The required output is the whole listing below, unchanged.

+ + + + +

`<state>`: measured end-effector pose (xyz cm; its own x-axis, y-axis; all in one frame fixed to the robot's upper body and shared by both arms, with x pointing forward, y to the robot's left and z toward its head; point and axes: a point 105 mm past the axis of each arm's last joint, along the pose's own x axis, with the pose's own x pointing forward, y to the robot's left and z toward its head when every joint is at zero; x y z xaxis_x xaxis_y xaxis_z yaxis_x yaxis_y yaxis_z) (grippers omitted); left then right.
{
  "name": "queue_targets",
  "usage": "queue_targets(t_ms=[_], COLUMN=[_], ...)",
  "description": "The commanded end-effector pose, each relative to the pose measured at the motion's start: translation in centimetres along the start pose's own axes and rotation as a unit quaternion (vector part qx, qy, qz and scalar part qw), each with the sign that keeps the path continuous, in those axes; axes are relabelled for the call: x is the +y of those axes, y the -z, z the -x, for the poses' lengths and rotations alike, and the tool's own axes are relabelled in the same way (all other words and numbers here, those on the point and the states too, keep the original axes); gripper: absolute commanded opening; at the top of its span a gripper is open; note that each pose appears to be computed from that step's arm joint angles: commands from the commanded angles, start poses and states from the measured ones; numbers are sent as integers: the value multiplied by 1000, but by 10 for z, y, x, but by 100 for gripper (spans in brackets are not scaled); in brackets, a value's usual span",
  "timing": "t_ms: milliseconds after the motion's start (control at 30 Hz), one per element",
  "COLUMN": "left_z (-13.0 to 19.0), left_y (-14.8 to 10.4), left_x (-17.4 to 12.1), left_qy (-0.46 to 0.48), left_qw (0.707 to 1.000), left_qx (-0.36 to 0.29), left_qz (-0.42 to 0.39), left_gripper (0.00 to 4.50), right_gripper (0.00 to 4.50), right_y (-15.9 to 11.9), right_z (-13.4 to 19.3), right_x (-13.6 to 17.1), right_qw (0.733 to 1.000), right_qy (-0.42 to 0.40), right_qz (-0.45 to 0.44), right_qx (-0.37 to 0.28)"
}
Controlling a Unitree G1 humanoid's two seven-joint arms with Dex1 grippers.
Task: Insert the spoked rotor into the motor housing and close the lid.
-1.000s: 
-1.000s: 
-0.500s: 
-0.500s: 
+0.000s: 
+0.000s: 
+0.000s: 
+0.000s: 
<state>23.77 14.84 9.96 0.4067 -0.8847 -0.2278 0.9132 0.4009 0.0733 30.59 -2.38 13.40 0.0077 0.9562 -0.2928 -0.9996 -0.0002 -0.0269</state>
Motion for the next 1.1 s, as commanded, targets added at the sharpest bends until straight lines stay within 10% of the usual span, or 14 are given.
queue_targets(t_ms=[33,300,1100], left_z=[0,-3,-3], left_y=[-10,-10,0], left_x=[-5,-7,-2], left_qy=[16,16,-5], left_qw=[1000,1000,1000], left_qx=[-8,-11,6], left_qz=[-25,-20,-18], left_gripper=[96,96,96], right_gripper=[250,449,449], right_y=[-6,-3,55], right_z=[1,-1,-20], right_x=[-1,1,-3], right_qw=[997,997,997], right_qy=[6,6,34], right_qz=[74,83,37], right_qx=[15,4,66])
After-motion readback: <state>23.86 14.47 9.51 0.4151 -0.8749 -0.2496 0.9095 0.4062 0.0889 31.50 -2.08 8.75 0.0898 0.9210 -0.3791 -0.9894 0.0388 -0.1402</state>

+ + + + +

**Answer section:**
`<state>`: measured end-effector pose (xyz cm; its own x-axis, y-axis; all in one frame fixed to the robot's upper body and shared by both arms, with x pointing forward, y to the robot's left and z toward its head; point and axes: a point 105 mm past the axis of each arm's last joint, along the pose's own x axis, with the pose's own x pointing forward, y to the robot's left and z toward its head when every joint is at zero; x y z xaxis_x xaxis_y xaxis_z yaxis_x yaxis_y yaxis_z) (grippers omitted); left then right.
{
  "name": "queue_targets",
  "usage": "queue_targets(t_ms=[_], COLUMN=[_], ...)",
  "description": "The commanded end-effector pose, each relative to the pose measured at the motion's start: translation in centimetres along the start pose's own axes and rotation as a unit quaternion (vector part qx, qy, qz and scalar part qw), each with the sign that keeps the path continuous, in those axes; axes are relabelled for the call: x is the +y of those axes, y the -z, z the -x, for the poses' lengths and rotations alike, and the tool's own axes are relabelled in the same way (all other words and numbers here, those on the point and the states too, keep the original axes); gripper: absolute commanded opening; at the top of its span a gripper is open; note that each pose appears to be computed from that step's arm joint angles: commands from the commanded angles, start poses and states from the measured ones; numbers are sent as integers: the value multiplied by 1000, but by 10 for z, y, x, but by 100 for gripper (spans in brackets are not scaled); in brackets, a value's usual span",
  "timing": "t_ms: milliseconds after the motion's start (control at 30 Hz), one per element",
  "COLUMN": "left_z (-13.0 to 19.0), left_y (-14.8 to 10.4), left_x (-17.4 to 12.1), left_qy (-0.46 to 0.48), left_qw (0.707 to 1.000), left_qx (-0.36 to 0.29), left_qz (-0.42 to 0.39), left_gripper (0.00 to 4.50), right_gripper (0.00 to 4.50), right_y (-15.9 to 11.9), right_z (-13.4 to 19.3), right_x (-13.6 to 17.1), right_qw (0.733 to 1.000), right_qy (-0.42 to 0.40), right_qz (-0.45 to 0.44), right_qx (-0.37 to 0.28)"
}
Controlling a Unitree G1 humanoid's two seven-joint arms with Dex1 grippers.
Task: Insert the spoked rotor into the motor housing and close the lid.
-1.000s: 
-1.000s: 
-0.500s: 
-0.500s: 
+0.000s: 
+0.000s: 
+0.000s: 
+0.000s: 
<state>23.77 14.84 9.96 0.4067 -0.8847 -0.2278 0.9132 0.4009 0.0733 30.59 -2.38 13.40 0.0077 0.9562 -0.2928 -0.9996 -0.0002 -0.0269</state>
Motion for the next 1.1 s, as commanded, targets added at the sharpest bends until straight lines stay within 10% of the usual span, or 14 are given.
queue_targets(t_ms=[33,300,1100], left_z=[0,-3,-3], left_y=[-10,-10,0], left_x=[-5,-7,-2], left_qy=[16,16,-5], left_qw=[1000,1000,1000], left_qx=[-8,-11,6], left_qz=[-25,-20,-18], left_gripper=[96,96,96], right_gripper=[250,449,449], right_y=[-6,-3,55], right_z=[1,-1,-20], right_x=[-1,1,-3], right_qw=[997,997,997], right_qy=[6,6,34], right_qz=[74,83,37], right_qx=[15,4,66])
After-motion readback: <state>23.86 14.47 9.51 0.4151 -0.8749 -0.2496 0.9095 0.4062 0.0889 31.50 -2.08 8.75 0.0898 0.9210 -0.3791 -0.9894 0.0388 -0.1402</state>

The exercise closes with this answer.